# Smaller Buds and Bigger Buds



## Gadhooka (Sep 29, 2007)

If a person snips a bunch of the smaller buds off of the inside areas of lower branches,  will his/her buds grow quicker and/or larger on the outside of the branches and the top? 

If this will work, then I will maybe go cut some of the puny little non material buds off next time I go out.

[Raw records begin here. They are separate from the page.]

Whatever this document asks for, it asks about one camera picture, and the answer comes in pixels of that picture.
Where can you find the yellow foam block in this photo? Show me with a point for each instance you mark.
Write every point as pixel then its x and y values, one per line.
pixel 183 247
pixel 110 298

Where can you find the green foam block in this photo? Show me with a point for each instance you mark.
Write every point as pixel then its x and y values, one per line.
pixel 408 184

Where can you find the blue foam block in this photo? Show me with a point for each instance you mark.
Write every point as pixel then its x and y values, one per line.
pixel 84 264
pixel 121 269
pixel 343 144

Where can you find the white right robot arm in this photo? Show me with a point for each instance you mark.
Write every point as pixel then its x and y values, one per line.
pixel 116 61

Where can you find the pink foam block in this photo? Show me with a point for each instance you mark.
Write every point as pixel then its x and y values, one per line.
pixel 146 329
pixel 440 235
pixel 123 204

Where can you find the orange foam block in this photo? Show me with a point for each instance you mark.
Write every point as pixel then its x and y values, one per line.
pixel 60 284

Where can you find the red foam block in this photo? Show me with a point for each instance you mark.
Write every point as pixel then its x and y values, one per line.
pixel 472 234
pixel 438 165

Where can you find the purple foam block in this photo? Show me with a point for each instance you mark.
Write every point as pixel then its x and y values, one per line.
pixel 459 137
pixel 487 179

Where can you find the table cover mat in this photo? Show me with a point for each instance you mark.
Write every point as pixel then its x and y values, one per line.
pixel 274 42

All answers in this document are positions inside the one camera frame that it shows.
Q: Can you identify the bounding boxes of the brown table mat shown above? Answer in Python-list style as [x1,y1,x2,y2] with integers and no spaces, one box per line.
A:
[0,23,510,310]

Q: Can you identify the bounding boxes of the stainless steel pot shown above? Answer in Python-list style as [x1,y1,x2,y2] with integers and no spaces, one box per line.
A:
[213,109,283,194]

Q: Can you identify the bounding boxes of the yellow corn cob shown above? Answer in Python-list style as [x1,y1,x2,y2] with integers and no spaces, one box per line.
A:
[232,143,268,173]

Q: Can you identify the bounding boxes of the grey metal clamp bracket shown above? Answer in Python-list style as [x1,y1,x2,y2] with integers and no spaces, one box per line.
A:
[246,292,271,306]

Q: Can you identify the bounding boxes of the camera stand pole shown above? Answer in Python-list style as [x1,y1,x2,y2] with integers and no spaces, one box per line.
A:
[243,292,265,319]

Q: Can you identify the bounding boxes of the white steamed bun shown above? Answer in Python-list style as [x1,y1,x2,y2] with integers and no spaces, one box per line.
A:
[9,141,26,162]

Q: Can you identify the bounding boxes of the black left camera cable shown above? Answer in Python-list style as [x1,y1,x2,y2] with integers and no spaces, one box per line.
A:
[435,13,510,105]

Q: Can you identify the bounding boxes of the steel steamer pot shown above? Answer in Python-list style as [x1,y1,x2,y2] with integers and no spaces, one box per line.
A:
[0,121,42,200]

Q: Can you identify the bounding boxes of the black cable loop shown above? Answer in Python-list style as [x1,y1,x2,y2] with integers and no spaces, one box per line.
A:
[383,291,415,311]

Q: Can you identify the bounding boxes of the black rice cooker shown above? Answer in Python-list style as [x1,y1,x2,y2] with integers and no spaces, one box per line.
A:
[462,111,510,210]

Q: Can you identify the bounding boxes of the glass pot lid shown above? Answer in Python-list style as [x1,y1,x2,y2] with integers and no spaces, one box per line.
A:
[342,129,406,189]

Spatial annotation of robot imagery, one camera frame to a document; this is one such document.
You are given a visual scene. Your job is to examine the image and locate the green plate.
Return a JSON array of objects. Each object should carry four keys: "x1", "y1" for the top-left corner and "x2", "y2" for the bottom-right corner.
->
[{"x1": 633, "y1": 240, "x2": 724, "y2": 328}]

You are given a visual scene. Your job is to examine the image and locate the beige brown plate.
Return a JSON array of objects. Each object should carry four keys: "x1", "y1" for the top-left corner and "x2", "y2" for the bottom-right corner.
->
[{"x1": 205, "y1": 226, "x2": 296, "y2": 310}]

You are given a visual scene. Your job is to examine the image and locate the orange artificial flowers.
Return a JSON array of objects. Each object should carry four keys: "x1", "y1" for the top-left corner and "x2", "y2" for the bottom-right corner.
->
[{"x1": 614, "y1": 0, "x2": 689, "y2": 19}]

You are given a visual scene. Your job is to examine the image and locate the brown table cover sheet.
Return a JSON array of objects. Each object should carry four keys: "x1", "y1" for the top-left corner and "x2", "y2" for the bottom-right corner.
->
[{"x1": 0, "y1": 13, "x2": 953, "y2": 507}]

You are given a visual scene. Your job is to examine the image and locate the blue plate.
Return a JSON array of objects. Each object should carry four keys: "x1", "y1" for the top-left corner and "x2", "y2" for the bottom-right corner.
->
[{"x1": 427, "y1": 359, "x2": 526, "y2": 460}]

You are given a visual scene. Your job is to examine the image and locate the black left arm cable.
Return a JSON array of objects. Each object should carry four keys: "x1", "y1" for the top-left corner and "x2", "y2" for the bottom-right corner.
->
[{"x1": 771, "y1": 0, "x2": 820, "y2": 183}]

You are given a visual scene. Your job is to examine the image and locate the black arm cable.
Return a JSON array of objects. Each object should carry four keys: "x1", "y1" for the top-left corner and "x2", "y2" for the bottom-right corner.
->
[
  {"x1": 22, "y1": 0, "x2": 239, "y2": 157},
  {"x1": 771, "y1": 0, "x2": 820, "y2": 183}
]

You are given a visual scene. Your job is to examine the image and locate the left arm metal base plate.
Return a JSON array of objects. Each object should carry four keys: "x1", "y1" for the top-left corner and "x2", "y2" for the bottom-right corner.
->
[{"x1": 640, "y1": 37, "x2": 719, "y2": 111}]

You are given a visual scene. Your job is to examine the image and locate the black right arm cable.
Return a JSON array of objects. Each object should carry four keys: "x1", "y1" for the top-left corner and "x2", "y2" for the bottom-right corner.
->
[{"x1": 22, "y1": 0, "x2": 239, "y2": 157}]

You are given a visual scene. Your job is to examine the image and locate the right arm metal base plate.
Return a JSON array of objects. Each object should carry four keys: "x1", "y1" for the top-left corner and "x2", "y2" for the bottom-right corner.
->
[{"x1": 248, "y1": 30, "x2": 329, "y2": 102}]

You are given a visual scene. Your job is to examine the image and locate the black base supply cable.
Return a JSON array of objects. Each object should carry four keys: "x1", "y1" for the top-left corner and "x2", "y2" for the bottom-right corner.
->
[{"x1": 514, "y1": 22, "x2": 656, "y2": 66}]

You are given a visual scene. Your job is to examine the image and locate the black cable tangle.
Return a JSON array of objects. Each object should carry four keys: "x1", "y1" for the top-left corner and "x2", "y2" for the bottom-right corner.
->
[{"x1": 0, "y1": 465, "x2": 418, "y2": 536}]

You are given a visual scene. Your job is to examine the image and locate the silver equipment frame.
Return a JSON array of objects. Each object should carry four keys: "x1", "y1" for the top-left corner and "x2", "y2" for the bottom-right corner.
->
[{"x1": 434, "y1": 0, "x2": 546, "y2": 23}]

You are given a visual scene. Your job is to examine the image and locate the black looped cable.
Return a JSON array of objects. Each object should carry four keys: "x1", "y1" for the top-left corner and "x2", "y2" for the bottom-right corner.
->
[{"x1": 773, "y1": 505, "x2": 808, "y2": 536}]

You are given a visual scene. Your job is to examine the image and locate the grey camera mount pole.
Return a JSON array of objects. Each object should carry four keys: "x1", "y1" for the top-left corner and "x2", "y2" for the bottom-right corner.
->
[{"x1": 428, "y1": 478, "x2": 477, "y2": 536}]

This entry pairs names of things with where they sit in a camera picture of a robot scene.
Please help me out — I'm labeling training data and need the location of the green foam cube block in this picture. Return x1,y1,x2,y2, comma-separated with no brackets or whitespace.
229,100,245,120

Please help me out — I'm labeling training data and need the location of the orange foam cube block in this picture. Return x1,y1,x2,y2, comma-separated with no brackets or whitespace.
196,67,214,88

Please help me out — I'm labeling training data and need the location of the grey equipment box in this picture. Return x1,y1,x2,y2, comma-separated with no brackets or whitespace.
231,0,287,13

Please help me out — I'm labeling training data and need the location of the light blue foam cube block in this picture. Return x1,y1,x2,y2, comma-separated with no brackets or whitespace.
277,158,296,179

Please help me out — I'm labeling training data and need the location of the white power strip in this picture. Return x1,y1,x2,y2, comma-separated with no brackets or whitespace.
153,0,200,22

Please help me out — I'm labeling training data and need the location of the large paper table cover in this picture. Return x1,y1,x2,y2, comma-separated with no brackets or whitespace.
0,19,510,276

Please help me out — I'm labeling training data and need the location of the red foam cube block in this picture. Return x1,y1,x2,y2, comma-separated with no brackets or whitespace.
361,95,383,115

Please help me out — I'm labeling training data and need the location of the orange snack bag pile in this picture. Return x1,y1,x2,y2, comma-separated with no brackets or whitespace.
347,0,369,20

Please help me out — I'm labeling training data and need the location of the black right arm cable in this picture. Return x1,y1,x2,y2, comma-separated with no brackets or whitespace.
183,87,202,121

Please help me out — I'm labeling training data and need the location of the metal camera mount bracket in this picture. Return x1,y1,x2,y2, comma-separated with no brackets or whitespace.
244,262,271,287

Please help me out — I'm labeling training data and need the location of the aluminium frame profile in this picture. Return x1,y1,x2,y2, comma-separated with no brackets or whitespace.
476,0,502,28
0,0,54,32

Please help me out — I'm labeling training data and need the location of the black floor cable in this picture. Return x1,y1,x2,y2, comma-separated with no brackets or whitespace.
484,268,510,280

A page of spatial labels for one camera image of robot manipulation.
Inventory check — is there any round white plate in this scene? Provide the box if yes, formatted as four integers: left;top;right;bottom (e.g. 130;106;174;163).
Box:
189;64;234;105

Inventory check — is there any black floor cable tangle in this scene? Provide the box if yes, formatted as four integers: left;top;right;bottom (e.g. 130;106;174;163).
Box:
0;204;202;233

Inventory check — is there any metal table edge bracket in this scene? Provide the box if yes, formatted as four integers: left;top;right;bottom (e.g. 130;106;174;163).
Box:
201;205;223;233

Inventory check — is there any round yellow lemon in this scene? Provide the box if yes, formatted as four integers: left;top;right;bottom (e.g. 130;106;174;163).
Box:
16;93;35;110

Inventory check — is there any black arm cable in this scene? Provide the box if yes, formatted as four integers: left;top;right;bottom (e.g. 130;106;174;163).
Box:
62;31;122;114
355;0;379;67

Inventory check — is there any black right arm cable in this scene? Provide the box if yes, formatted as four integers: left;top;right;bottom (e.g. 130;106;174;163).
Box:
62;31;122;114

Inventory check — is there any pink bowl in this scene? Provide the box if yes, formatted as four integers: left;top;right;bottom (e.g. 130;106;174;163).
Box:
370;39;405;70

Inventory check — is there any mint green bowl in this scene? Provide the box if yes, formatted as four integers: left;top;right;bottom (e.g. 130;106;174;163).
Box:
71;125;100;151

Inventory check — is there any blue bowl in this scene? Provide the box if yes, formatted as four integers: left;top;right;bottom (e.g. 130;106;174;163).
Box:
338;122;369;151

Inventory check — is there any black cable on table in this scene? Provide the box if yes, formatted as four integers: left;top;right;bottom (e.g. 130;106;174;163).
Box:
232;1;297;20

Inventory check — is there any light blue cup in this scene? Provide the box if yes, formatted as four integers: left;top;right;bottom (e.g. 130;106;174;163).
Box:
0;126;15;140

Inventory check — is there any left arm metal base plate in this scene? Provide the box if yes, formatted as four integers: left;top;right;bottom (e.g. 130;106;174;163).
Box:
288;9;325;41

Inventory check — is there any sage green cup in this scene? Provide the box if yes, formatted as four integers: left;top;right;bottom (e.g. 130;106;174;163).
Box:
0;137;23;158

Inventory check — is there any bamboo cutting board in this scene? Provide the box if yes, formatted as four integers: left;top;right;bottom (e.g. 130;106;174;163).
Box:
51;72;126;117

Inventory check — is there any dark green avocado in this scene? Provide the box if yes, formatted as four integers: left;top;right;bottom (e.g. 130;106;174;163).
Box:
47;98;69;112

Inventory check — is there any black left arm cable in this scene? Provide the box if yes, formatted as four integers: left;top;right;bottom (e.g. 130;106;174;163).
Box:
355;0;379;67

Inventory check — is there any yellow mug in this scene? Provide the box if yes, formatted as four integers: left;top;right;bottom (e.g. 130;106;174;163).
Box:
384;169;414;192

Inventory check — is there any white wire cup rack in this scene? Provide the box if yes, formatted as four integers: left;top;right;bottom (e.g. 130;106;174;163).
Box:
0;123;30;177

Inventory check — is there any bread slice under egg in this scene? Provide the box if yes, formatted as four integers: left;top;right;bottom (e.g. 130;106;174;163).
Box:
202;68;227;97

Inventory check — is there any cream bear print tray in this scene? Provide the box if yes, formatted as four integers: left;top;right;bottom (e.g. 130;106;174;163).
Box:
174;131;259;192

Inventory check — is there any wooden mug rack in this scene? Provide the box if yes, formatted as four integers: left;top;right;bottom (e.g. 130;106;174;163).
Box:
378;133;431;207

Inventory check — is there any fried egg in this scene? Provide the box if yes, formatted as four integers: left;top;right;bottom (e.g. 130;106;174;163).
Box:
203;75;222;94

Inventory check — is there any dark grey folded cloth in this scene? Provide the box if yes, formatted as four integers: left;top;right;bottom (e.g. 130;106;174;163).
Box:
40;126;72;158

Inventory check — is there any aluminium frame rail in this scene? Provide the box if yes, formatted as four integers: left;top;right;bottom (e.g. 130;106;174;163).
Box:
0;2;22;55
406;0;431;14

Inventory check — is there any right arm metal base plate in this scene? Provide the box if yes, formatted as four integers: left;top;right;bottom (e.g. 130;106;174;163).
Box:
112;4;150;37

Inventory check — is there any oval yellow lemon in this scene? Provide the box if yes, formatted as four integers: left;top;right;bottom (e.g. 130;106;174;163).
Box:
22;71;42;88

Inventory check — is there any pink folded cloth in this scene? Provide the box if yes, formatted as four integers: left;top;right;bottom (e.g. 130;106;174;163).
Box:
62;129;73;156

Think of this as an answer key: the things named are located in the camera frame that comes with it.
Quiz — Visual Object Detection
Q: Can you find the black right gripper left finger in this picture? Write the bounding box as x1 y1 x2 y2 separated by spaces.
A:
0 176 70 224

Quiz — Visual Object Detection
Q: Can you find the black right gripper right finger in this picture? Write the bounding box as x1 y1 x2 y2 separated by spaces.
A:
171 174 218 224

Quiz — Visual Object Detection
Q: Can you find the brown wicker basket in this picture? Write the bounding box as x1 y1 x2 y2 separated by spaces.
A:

If it won't work, someone tell me this is a crazy idea!:hairpull: 

Daphne has about 3-4 weeks left unless the weather holds.  She looks like a forest, It's absolutely nuts for my first solo grow.


----------



## longtimegrower (Sep 29, 2007)

I would just let it go like it is . Be patient and those little buds will be good when you dont have anything but them. Cutting the end bud off will make the next bud be the end bud and make it grow faster but cutting the little buds off wont have a lot of effect on the big buds.


----------



## SFC (Sep 29, 2007)

I disagree. I am a firm believer in selective pruning. Why let the plant waste energy on popcorn. Plus you open up a little light to the rest of the more beneficial lower growth. Now for an outdoor plant it is less important, but indoors it is often necessary to prune a bit.


----------



## longtimegrower (Sep 29, 2007)

This is the outdoor section and his plant is already 2/3 done if it was july i would say different but at this point its not going to do much good. IMO


----------



## DLtoker (Sep 29, 2007)

I love the small buds on the bottom of the plant.  They are almost always more potent than the colas IME.


----------



## Gadhooka (Sep 29, 2007)

Alright, I'll leave all of them because she's outside and DL says their SWEET!


----------